La patience « supporte volontairement et longtemps des épreuves ardues et difficiles, par un motif de service ou d’honnêteté », empêchant la tristesse de nous détourner du bien par abattement ou découragement. Elle « nous fait supporter nos maux d’une âme égale » (saint Augustin, II-II, 136) ou équanimité, dans une certaine sérénité. Si le fort domine ses craintes et refuse de fuir par peur de périls futurs, le patient domine la tristesse des souffrances présentes.

Le risque est toujours de s’arrêter en chemin dans la pratique des vertus, en particulier par découragement et fatigue : « Suivez jusqu’au bout la route que je vous prescris et vous serez heureux » (Jer. 7, 23). Tenri, ne pas renoncer (He 12,3) suppose la persévérance pour « demeurer de façon stable et perpétuelle dans un parti adopté avec délibération ». « Vous serez puissamment fortifiés par la puissance de sa gloire, qui vous donnera la persévérance/longanimité et la patience » (Col 1, 11). La durée est prolongée dans la maladie ou toute situation chronique (disette, pauvreté, crise structurelle) mais aussi dans le patient combat pour la sainteté en surmontant la fatigue/lassitude auquel cède la mollesse quand « on renonce facilement au bien à cause des difficultés qu’on ne peut soutenir (…), cédant facilement à la pression (…). Aussi Aristote définit exactement l’homme mou : celui qui s’éloigne du bien à cause des tristesses causées par l’absence de voluptés, parce qu’il cède à une très faible impulsion » (II-II, 137-138). Le patient renonce à certains plaisirs, ayant hiérarchisé ses valeurs.

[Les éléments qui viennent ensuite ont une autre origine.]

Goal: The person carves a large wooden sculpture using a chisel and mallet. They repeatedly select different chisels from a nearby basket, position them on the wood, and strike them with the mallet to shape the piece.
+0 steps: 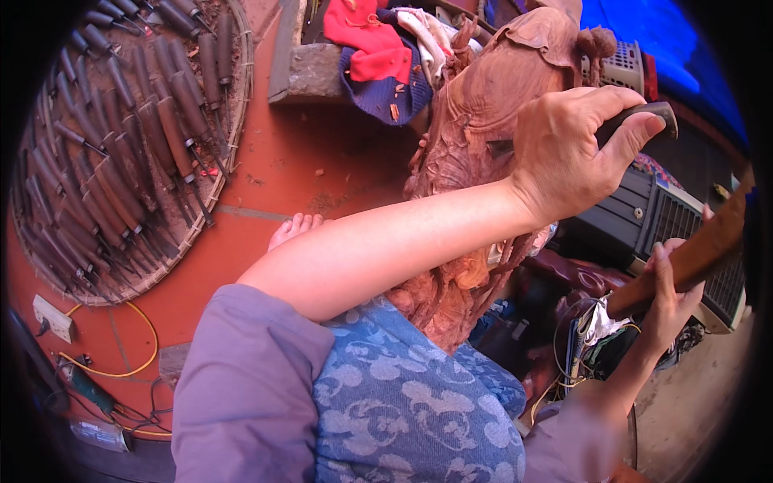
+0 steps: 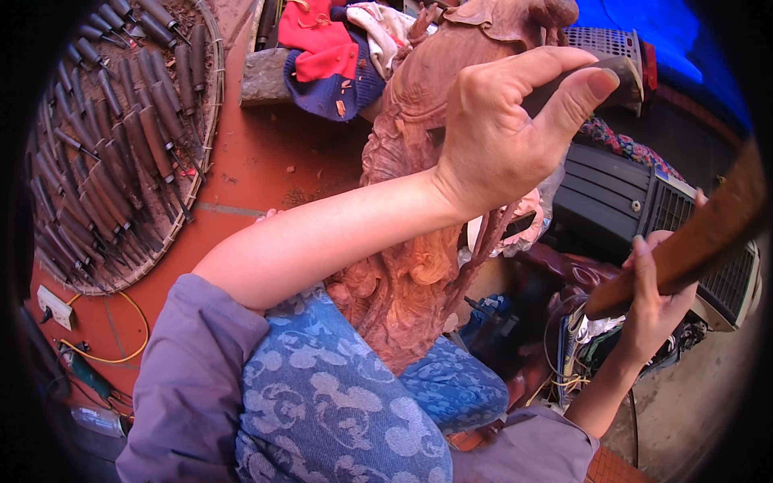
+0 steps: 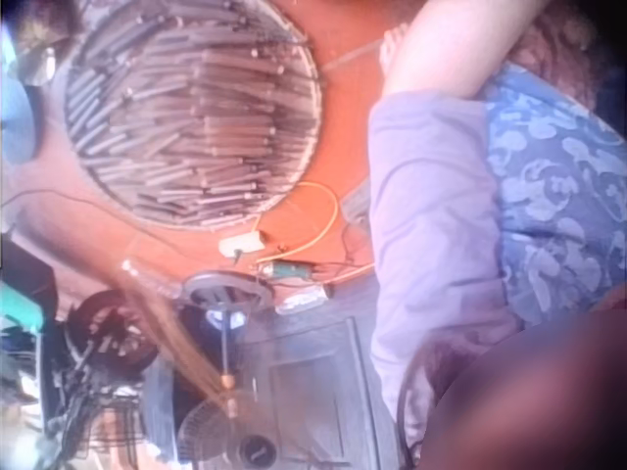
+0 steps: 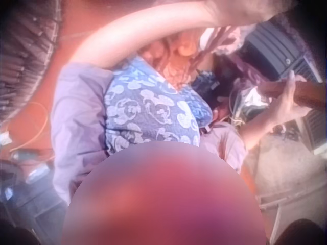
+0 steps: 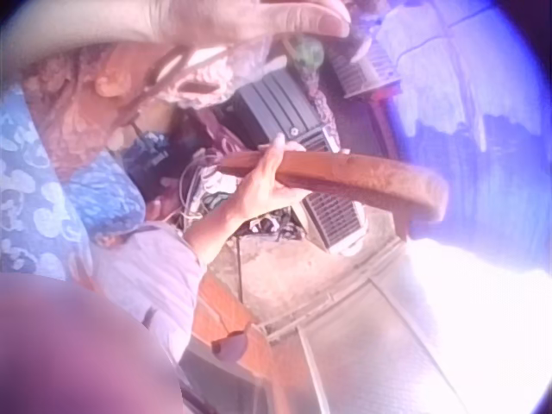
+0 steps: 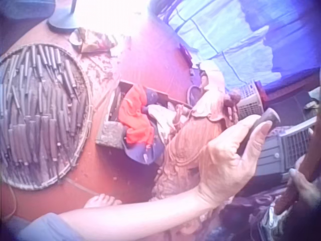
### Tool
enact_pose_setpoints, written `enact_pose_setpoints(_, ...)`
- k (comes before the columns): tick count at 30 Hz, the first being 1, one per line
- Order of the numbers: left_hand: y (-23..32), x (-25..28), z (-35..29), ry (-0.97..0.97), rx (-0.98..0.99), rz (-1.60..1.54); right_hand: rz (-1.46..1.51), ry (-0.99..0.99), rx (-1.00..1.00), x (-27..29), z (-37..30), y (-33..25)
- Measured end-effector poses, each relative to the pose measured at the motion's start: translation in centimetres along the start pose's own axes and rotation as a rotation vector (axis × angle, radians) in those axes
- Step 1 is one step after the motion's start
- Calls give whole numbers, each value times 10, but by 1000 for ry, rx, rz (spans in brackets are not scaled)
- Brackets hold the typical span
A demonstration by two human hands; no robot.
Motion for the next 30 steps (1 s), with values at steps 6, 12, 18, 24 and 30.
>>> enact_pose_setpoints(6,-2,2,-1,-37,62,20,-39,47,-17,8,5,-3)
enact_pose_setpoints(12,-2,9,-2,-24,40,31,-457,-223,93,8,16,-16)
enact_pose_setpoints(18,1,9,-7,-58,103,109,-155,-49,-40,1,-5,3)
enact_pose_setpoints(24,51,-21,-54,-492,190,72,253,158,-185,3,-64,26)
enact_pose_setpoints(30,53,-9,-48,-790,755,75,815,177,-621,-82,-109,37)
Point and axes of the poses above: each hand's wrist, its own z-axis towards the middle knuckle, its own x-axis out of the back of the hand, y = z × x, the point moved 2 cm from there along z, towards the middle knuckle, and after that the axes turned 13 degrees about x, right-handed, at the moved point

Cela dépasse les facultés humaines quand la vertu cardinale atteint le degré infus, surnaturel car il faut beaucoup aimer le bon Dieu pour endurer tant de souffrances plutôt que de s’arrêter vers la sainteté : « l’âme a en horreur la tristesse et la douleur, si bien qu’on ne choisirait jamais de les souffrir pour elles-mêmes, mais seulement en vue d’une fin. Il faut donc que ce bien pour lequel on veuille souffrir des maux soit voulu et aimé davantage que ce bien dont la privation nous inflige la douleur que nous supportons patiemment. Or, préférer le bien de la grâce à tous les biens naturels dont la perte nous fait souffrir, appartient à la charité qui aime Dieu par-dessus tout. Aussi est-il évident que la patience, en tant qu’elle est une vertu, a pour cause la charité, selon saint Paul : ‘La charité est patiente’ (1Co 13,4) ».

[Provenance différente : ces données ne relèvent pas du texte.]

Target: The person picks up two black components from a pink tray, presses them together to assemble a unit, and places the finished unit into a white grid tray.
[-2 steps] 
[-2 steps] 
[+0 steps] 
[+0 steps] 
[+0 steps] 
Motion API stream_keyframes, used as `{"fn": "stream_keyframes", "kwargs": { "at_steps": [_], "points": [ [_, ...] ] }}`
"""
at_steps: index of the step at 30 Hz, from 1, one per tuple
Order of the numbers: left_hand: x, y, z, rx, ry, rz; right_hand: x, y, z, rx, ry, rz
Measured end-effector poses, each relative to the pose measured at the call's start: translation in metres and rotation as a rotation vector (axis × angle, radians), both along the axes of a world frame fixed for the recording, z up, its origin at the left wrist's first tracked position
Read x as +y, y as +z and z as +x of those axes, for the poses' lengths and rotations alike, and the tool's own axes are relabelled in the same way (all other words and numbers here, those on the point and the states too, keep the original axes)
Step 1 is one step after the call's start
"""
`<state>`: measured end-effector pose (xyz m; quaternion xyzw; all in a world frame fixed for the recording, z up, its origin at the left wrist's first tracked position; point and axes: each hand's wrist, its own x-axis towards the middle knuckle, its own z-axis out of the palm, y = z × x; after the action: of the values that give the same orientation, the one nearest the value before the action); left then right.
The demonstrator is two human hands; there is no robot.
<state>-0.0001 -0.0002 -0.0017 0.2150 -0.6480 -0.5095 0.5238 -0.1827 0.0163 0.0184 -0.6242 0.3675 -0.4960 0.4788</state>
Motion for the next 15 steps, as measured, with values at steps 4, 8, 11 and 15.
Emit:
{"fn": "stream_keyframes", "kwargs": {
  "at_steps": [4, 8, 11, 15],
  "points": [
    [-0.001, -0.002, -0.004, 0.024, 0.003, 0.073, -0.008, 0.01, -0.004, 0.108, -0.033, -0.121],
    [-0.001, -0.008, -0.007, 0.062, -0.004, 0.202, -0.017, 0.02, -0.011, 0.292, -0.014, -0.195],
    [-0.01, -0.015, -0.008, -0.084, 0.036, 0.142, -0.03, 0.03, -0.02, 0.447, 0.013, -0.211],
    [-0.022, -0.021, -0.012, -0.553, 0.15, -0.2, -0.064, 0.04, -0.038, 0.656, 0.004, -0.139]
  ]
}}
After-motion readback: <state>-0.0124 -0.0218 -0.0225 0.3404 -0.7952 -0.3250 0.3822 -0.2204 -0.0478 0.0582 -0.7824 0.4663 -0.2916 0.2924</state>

La sainte de Lisieux résumait : « Ah, si toutes les âmes faibles et imparfaites sentaient ce que sent la plus petite de toutes les âmes, l’âme de votre petite Thérèse, pas une seule ne désespérerait d’arriver au sommet de la montagne de l’amour puisque Jésus ne demande pas de grandes actions, mais seulement l’abandon et la reconnaissance ».